▶ _Dataset excerpts_:

※ ※ ※

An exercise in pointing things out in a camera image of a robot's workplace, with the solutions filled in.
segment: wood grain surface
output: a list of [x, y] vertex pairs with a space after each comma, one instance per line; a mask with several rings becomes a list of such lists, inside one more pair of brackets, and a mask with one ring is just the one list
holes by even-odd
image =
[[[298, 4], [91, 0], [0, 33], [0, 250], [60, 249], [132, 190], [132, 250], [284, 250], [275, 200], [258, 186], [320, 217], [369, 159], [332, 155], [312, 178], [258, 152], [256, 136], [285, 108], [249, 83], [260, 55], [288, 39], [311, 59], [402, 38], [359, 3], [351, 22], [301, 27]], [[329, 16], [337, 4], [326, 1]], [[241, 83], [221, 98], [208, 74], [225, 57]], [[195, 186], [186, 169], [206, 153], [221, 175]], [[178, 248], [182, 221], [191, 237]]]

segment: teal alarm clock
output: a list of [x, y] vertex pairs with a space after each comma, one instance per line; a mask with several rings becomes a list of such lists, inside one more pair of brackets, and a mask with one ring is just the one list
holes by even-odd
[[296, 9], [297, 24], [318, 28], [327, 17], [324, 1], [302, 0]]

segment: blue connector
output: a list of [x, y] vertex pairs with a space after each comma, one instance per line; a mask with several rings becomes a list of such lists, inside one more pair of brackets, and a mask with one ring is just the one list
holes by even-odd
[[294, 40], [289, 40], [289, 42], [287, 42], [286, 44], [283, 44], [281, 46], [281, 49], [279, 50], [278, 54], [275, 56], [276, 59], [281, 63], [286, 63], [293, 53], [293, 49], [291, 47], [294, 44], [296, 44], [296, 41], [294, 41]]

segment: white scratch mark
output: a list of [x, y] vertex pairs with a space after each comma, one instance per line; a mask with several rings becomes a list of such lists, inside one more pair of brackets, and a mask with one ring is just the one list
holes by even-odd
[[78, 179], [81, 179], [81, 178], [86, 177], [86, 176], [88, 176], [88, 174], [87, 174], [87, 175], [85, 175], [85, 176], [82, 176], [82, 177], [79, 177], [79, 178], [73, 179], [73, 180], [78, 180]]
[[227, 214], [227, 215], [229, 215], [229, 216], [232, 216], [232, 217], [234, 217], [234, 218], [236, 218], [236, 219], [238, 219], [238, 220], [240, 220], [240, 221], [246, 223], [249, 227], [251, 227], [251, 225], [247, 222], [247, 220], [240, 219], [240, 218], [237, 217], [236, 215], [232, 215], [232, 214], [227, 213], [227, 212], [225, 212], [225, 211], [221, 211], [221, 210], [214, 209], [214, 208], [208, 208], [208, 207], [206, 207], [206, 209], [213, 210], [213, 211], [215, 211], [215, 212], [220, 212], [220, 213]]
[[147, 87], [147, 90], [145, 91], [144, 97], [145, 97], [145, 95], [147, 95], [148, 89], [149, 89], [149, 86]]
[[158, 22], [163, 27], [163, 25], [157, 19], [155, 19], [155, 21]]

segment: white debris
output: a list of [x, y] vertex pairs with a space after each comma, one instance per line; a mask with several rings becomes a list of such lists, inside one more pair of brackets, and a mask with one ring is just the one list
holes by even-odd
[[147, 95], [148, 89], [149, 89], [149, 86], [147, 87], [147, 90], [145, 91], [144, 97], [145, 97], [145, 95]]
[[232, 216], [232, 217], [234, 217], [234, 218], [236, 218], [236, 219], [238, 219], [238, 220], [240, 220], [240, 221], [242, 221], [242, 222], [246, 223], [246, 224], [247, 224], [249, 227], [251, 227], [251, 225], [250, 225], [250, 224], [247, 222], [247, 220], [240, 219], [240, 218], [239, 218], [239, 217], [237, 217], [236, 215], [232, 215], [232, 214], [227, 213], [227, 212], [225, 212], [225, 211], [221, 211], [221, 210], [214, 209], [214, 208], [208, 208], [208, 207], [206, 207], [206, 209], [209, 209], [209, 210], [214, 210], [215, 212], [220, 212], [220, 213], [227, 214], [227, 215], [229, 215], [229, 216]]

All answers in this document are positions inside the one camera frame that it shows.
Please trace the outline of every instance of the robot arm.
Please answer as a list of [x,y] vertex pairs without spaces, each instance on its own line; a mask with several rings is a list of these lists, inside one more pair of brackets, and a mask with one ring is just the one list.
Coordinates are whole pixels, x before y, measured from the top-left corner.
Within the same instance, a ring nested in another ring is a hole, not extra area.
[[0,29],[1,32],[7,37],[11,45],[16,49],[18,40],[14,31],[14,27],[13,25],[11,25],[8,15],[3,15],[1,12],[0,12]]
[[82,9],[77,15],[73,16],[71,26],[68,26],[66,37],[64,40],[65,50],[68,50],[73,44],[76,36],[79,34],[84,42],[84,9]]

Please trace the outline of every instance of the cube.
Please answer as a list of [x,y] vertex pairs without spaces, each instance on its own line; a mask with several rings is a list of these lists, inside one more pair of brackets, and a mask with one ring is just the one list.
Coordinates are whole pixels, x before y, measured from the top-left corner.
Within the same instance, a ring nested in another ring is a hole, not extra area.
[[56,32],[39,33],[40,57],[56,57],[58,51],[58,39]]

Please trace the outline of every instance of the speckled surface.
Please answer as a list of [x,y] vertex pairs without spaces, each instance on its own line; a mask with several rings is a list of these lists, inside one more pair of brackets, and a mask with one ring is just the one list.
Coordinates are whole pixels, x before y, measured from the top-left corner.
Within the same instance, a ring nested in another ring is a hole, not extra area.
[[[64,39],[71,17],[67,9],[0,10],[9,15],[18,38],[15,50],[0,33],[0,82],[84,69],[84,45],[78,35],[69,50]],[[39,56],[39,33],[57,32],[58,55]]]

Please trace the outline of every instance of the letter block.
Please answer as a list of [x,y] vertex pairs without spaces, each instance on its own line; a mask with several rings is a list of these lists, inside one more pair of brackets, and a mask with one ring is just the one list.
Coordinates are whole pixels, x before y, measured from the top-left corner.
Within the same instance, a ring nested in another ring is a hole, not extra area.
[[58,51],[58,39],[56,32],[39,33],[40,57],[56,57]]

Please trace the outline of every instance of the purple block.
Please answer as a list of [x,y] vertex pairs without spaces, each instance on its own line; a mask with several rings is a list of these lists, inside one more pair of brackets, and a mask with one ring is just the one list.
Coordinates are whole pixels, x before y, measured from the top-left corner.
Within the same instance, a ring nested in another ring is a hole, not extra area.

※ ※ ※

▶ _Your instructions_:
Nothing in the entries above should differ when you return them in full.

▶ _Written solution_:
An exercise in pointing things out in a camera image of a robot's workplace, with the solutions filled in.
segment: wood grain surface
output: a list of [x, y] vertex pairs with a space after each comma, one instance per line; a mask with several rings becomes a list of such lists, inside one more pair of brackets, and a mask with one ring is just the one list
holes by even-odd
image =
[[[298, 4], [91, 0], [0, 33], [0, 250], [60, 249], [132, 190], [132, 250], [284, 250], [275, 200], [258, 186], [320, 217], [369, 159], [332, 155], [312, 178], [258, 152], [256, 136], [285, 108], [249, 83], [260, 55], [288, 39], [311, 59], [402, 38], [359, 3], [351, 22], [301, 27]], [[329, 16], [337, 4], [326, 1]], [[241, 83], [221, 98], [208, 74], [225, 57]], [[195, 186], [186, 169], [206, 153], [221, 175]], [[178, 248], [182, 221], [191, 237]]]

segment: teal alarm clock
output: a list of [x, y] vertex pairs with a space after each comma, one instance per line; a mask with several rings becomes a list of such lists, inside one more pair of brackets, and a mask with one ring is just the one list
holes by even-odd
[[296, 9], [297, 24], [318, 28], [327, 17], [324, 1], [302, 0]]

segment: blue connector
output: a list of [x, y] vertex pairs with a space after each comma, one instance per line; a mask with several rings becomes a list of such lists, inside one more pair of brackets, and a mask with one ring is just the one list
holes by even-odd
[[294, 40], [289, 40], [289, 42], [287, 42], [286, 44], [283, 44], [281, 46], [281, 49], [279, 50], [278, 54], [275, 56], [276, 59], [281, 63], [286, 63], [293, 53], [293, 49], [291, 47], [294, 44], [296, 44], [296, 41], [294, 41]]

segment: white scratch mark
output: a list of [x, y] vertex pairs with a space after each comma, one instance per line; a mask with several rings becomes a list of such lists, inside one more pair of brackets, and a mask with one ring is just the one list
holes by even-odd
[[78, 179], [81, 179], [81, 178], [86, 177], [86, 176], [88, 176], [88, 174], [87, 174], [87, 175], [85, 175], [85, 176], [82, 176], [82, 177], [79, 177], [79, 178], [73, 179], [73, 180], [78, 180]]
[[227, 214], [227, 215], [229, 215], [229, 216], [232, 216], [232, 217], [234, 217], [234, 218], [236, 218], [236, 219], [238, 219], [238, 220], [240, 220], [240, 221], [246, 223], [249, 227], [251, 227], [251, 225], [247, 222], [247, 220], [240, 219], [240, 218], [237, 217], [236, 215], [232, 215], [232, 214], [227, 213], [227, 212], [225, 212], [225, 211], [221, 211], [221, 210], [214, 209], [214, 208], [208, 208], [208, 207], [206, 207], [206, 209], [213, 210], [213, 211], [215, 211], [215, 212], [220, 212], [220, 213]]
[[147, 87], [147, 90], [145, 91], [144, 97], [145, 97], [145, 95], [147, 95], [148, 89], [149, 89], [149, 86]]
[[158, 22], [163, 27], [163, 25], [157, 19], [155, 19], [155, 21]]

segment: white debris
output: a list of [x, y] vertex pairs with a space after each comma, one instance per line; a mask with several rings becomes a list of such lists, inside one more pair of brackets, and a mask with one ring is just the one list
holes by even-odd
[[147, 95], [148, 89], [149, 89], [149, 86], [147, 87], [147, 90], [145, 91], [144, 97], [145, 97], [145, 95]]
[[232, 216], [232, 217], [234, 217], [234, 218], [236, 218], [236, 219], [238, 219], [238, 220], [240, 220], [240, 221], [242, 221], [242, 222], [246, 223], [246, 224], [247, 224], [249, 227], [251, 227], [251, 225], [250, 225], [250, 224], [247, 222], [247, 220], [240, 219], [240, 218], [239, 218], [239, 217], [237, 217], [236, 215], [232, 215], [232, 214], [227, 213], [227, 212], [225, 212], [225, 211], [221, 211], [221, 210], [214, 209], [214, 208], [208, 208], [208, 207], [206, 207], [206, 209], [209, 209], [209, 210], [214, 210], [215, 212], [220, 212], [220, 213], [227, 214], [227, 215], [229, 215], [229, 216]]

All answers in this document are positions inside the one camera frame that it shows.
Please trace the outline of every instance of the robot arm.
Please answer as a list of [x,y] vertex pairs without spaces, each instance on its own line; a mask with several rings is a list of these lists, inside one more pair of brackets, and a mask with one ring is just the one list.
Coordinates are whole pixels, x before y, measured from the top-left corner.
Within the same instance, a ring nested in another ring is a hole, not extra area.
[[0,29],[1,32],[7,37],[11,45],[16,49],[18,40],[14,31],[14,27],[13,25],[11,25],[8,15],[3,15],[1,12],[0,12]]
[[82,9],[77,15],[73,16],[71,26],[68,26],[66,37],[64,40],[65,50],[68,50],[73,44],[76,36],[79,34],[84,42],[84,9]]

Please trace the outline of every instance of the cube.
Please answer as a list of [x,y] vertex pairs without spaces, each instance on its own line; a mask with several rings is a list of these lists, inside one more pair of brackets, and a mask with one ring is just the one list.
Coordinates are whole pixels, x before y, measured from the top-left corner.
Within the same instance, a ring nested in another ring is a hole, not extra area.
[[56,32],[39,33],[40,57],[56,57],[58,51],[58,39]]

Please trace the outline of every instance of the speckled surface.
Please answer as a list of [x,y] vertex pairs without spaces, each instance on its own line; a mask with several rings is a list of these lists, inside one more pair of brackets, and a mask with one ring is just the one list.
Coordinates are whole pixels, x before y, measured from the top-left corner.
Within the same instance, a ring nested in another ring is a hole, not extra area.
[[[64,39],[71,17],[67,9],[0,10],[9,15],[18,38],[15,50],[0,33],[0,82],[84,69],[84,45],[78,35],[69,50]],[[39,56],[39,33],[57,32],[58,55]]]

Please trace the outline of every instance of the letter block.
Please answer as a list of [x,y] vertex pairs without spaces, each instance on its own line; a mask with several rings is a list of these lists, inside one more pair of brackets, and a mask with one ring is just the one list.
Coordinates are whole pixels, x before y, measured from the top-left corner.
Within the same instance, a ring nested in another ring is a hole, not extra area.
[[58,51],[58,39],[56,32],[39,33],[40,57],[56,57]]

Please trace the outline of every instance of the purple block.
Please answer as a list of [x,y] vertex pairs without spaces, each instance on its own line; a mask with several rings is a list of these lists, inside one more pair of brackets, and a mask with one ring is just the one list.
Coordinates are whole pixels, x before y, measured from the top-left corner.
Within the same instance, a ring nested in another ring is a hole, not extra area.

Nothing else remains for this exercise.